Information on how to create Polaroid Emulsion Lifts.
I use different techniques in my work, Cyanotype process and Polaroid Emulsion Lifts being firm favourites.
How to make a polaroid lift
You will need:
- An exposed polaroid photograph
- 2 tupperware or ceramic baths
- Watercolour paper
- A soft flat head paint brush
- Hot water and Cold water
- Cut the frame away from your polaroid in the crop that you would like to use. Dispose of the frame.
- Fill one of the tupperware containers with boiling water.
- Put the cut polaroid into the boiling water to soak for a minimum of 10 minutes.
- Get a cuppa.
- Check the polaroid to see if the plastic front and back have started to come away. The hot water should soften the glue that binds the polaroid together.
- Carefully using your fingers (make sure the water is not too hot at this point), peel one of the plastic sides away. I generally try to aim to take the back off, but go with whatever seems to be the easiest.
- Place the remaining part of the polaroid into warm water and using the soft brush gently peel away the gel that contains the image. This is very fragile so take your time.
- Once the emulsion is free it will float in the warm water. Place your watercolour paper into your second bath.
- Transfer the polaroid gel to your second bath of very cold water. This will act to firm up the gel and will make it easier to manipulate.
- Carefully float the gel on to the paper. Flatten and shape the gel using the brush, and then leave to dry.
You don’t need any glue for this. As the gel and paper dry they contract and bond together, though you may want to use a clear varnish to help seal the image more thoroughly. This video may help.
Polaroid Emulsion Lift on wood
I had a nice piece of bur wood that I wanted to try the technique with. To prepare the wood I sanded it down to a near polish. The flatter the surface the easier it is to apply. Using the exact same instructions above you can apply the emulsion gel to quite a few surfaces. Wood was probably the least successful for me. You need to use glue on the wood to get the gel to adhere, as it will just curl away from the surface when dry. And once dry I had to add varnish to ensure it stayed. I only did this the once because I was a bit disappointed with the result vs the effort.

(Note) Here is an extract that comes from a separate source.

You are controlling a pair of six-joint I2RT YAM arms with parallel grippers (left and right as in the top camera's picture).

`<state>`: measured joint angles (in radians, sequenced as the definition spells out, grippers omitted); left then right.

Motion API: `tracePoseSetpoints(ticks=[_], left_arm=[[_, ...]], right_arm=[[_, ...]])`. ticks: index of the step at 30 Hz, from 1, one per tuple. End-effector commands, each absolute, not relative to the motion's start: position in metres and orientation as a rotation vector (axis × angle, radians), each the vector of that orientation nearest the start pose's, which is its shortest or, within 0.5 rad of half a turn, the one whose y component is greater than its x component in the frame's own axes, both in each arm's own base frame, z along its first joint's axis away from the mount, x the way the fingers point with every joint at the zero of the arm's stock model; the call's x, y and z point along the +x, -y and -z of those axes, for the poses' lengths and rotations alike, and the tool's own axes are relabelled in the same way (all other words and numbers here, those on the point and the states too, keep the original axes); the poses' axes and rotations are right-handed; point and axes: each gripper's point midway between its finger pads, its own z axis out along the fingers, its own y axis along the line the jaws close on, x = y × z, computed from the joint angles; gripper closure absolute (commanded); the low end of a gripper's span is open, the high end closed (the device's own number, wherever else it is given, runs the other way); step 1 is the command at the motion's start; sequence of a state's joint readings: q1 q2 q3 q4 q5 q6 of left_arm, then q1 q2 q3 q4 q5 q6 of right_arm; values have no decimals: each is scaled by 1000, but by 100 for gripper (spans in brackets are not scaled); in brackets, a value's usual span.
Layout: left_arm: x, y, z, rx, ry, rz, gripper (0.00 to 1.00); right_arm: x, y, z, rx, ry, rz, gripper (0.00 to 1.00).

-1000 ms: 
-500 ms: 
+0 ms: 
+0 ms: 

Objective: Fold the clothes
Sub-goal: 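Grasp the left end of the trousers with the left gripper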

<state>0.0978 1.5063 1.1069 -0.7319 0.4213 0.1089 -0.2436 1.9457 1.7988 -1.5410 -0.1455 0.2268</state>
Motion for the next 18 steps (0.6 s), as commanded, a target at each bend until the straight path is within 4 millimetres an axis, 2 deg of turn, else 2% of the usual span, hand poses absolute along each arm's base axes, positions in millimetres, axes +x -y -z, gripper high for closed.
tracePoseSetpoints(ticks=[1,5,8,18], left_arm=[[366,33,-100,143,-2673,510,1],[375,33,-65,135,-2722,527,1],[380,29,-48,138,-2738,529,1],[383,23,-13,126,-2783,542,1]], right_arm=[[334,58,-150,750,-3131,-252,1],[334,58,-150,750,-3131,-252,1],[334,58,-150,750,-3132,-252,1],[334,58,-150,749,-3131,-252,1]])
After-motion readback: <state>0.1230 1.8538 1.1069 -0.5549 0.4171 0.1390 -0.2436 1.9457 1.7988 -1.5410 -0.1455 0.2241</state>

Polaroid Emulsion Lift onto glass
Once again you use exactly the same two bath technique to get your emulsion out of the polaroid. Carefully brush the wet polaroid onto the glass. The suction created by the gel as it cools and contracts should be enough to adhere the emulsion to the surface.
Another attempt on to glass that I had collected from the beach. The sea had rasped the surface of the glass so I wasn’t sure how the emulsion would fix on to it, but I had some nice results. The abrasions on the glass make it more opaque than transparent which meant that the image was more defined than those on glass that hadn’t been abraded. It is very much a game of chance with this process until you have trained your hands to be steady and delicate when removing the emulsion, and transferring it on to the given surface. I didn’t use any glue in this transfer but I did seal the edges with varnish.
Polaroid emulsion lifts on random found objects from site visits
Some of these objects are made with members of the public.
Working back into your emulsion lift
You may just want to leave the polaroid lift exactly how you managed to make it, but I found that I quite liked the fun of working back into the resultant images on the watercolour paper. You can use pens, gold leaf, paints, inks etc as long as the paper doesn’t get wet enough to effect the transfer.
So, I hope you find this information helpful. Enjoy making your emulsion lifts!